Prostitution School: Spanish Course Trains Women to Sell Sex
The Sex Professionals Association in Spain has opened a school offering professional training in prostitution.
Aprosex, according to its website, offers a course providing sexual knowledge, security advice and professional tips. Modules include an introduction into the "whore stigma" and the psychological consequences of working in the sex industry.
The four-hour training programme, called Prostitution: The Basics for Professionalisation, costs €45 (£37).
Course topics include the reasons for going into prostitution, its disadvantages and dangers, and whether a candidate is "ready to practice the profession". Sexual health is a main topic, as well as marketing tactics.
For established sex workers, Aprosex offers advice on professionality and saving plans.
The website reads: "We want to offer a course that will make you professionals with more wisdom and greater security.
"Working in the world of paid sex is not easy. It requires emotional intelligence, great lovemaking skills, a great capacity for empathy, social skills and self-confidence.
"Until today, being a prostitute was learning by practising, but it can bring fear, disappointment, loneliness and sometimes even sadness and shame."
Conxa Borrell, the president of Aprosex and an escort for seven years, said the course would offer crucial safety advice for women in the sex trade.
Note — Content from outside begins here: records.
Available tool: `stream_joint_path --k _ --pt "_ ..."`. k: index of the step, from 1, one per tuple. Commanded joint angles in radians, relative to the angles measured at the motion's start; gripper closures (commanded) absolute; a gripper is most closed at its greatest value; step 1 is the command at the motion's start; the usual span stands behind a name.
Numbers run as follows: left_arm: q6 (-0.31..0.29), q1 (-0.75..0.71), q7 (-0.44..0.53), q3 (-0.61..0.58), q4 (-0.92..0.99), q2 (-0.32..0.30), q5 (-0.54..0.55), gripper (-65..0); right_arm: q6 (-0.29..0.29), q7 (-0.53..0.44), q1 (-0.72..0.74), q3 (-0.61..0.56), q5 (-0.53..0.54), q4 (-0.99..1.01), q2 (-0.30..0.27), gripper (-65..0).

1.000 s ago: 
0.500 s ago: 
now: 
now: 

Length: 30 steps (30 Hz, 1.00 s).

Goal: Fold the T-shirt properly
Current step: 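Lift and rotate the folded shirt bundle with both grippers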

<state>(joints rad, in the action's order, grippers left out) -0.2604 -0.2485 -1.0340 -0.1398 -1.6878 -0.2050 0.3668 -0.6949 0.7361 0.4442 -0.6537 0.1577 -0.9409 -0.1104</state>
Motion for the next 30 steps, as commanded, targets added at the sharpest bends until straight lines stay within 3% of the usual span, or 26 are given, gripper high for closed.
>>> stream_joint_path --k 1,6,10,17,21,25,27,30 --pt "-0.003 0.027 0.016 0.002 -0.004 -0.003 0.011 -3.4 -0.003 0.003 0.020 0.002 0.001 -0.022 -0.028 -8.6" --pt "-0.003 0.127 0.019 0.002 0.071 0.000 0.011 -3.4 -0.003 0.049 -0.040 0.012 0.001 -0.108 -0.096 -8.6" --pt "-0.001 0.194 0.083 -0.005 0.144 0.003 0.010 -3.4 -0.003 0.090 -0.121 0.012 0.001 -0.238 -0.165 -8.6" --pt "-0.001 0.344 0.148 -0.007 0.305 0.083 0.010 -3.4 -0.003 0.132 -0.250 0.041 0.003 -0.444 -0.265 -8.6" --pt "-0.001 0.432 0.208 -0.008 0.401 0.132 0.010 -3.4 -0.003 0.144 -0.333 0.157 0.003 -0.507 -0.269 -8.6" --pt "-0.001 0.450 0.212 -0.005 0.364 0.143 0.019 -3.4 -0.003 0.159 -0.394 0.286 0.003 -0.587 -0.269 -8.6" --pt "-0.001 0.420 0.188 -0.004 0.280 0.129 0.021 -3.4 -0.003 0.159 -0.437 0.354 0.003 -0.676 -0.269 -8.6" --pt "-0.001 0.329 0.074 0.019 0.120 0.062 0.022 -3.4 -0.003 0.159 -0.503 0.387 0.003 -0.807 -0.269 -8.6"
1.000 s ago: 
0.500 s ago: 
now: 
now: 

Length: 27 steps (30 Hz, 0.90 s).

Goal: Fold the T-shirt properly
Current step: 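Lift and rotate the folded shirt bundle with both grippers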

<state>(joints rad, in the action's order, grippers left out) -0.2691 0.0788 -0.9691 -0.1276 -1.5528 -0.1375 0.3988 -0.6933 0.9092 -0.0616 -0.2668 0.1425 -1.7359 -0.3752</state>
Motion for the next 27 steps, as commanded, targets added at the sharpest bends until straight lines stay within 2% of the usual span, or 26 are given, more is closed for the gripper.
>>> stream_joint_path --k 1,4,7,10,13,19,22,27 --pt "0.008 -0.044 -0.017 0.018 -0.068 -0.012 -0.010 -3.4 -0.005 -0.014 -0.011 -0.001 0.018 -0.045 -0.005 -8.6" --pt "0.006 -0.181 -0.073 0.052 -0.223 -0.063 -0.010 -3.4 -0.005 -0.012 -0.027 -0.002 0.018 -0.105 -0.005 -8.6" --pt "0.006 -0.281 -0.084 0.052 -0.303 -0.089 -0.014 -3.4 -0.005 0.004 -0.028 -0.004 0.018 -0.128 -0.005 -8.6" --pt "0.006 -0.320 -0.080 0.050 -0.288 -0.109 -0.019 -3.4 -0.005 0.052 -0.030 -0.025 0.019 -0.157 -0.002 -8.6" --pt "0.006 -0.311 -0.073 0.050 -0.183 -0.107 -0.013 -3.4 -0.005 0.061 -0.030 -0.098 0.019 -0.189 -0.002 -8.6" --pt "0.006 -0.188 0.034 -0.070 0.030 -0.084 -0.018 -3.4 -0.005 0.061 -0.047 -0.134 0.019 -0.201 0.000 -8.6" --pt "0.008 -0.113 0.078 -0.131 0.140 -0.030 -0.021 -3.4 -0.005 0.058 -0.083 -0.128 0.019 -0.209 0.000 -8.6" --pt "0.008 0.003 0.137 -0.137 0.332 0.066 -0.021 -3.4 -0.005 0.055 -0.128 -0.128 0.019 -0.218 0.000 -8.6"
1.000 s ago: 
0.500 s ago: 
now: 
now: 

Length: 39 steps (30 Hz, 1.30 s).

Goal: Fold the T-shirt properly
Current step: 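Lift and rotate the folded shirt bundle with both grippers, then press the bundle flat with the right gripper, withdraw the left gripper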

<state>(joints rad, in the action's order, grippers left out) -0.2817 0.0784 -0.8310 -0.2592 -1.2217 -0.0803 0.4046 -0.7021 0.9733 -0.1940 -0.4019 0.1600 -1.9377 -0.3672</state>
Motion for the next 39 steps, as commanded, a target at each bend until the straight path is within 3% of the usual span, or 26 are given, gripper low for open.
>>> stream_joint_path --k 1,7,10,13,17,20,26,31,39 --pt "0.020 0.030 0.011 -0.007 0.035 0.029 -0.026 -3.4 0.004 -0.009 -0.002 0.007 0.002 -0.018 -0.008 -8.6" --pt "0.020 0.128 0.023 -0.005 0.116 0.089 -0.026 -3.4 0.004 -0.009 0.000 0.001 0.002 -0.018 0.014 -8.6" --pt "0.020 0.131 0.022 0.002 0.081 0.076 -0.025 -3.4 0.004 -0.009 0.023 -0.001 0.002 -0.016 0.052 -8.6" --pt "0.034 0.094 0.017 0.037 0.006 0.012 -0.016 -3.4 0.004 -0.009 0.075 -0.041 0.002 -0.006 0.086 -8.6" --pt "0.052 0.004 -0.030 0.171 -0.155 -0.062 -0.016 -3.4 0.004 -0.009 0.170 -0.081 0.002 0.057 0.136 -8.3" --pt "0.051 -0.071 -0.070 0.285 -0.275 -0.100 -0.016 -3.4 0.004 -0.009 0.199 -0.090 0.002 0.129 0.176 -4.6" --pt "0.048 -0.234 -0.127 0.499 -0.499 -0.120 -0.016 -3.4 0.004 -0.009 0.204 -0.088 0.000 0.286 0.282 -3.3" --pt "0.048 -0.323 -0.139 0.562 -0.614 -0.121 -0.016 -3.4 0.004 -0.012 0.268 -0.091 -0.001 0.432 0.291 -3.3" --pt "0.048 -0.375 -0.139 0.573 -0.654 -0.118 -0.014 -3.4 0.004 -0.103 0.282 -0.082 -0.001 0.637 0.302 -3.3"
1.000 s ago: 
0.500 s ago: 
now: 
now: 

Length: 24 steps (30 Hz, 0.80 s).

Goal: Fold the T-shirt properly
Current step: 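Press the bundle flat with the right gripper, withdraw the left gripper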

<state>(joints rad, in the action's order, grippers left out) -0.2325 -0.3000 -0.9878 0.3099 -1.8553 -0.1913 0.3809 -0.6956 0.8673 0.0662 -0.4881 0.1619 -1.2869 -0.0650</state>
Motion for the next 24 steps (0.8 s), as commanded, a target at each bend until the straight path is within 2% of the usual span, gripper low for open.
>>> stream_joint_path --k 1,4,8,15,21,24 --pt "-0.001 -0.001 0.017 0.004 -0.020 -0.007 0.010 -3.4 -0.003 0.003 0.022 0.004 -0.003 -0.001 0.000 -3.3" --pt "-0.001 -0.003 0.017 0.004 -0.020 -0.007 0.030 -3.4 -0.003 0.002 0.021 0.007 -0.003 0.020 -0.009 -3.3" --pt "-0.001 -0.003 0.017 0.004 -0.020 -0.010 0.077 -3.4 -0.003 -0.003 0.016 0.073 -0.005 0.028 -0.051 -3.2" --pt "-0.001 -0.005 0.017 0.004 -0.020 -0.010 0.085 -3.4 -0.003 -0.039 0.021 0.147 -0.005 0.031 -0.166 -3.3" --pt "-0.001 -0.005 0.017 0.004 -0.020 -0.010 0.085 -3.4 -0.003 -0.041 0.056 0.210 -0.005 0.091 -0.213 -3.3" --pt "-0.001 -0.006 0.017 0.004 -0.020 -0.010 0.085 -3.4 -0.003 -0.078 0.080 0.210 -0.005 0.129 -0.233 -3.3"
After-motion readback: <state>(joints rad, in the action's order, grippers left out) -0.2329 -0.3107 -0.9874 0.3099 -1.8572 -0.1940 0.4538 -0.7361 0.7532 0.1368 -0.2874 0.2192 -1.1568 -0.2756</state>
She emphasised that the course would address myths surrounding prostitution including, she said, the belief that women were not allowed to say "no" to customers.
She said: "Women are fed up with being treated like submissive slaves, humiliated and raped. They are entering the profession at different ages, from 18 and 23 to over 50."
Fernando Esteban, a lawyer who prepared the course dossier, said: "They must feel that they are not alone, that if there is an assault it can be reported."
It is not the first Spanish school to offer training in the multimillion-eurosex industry. In 2012, a Valencian firm survived a legal challenge against it's professional course in prostitution. The company, which offered "a job on graduation", advertised the course for €100.
Lessons include how to use erotic toys, as well as the most popular positions in the Kama Sutra. Prosecutors found the company not liable for a criminal offence, as the adverts did not promote prostitution, constitute fraud and were not aimed at minors.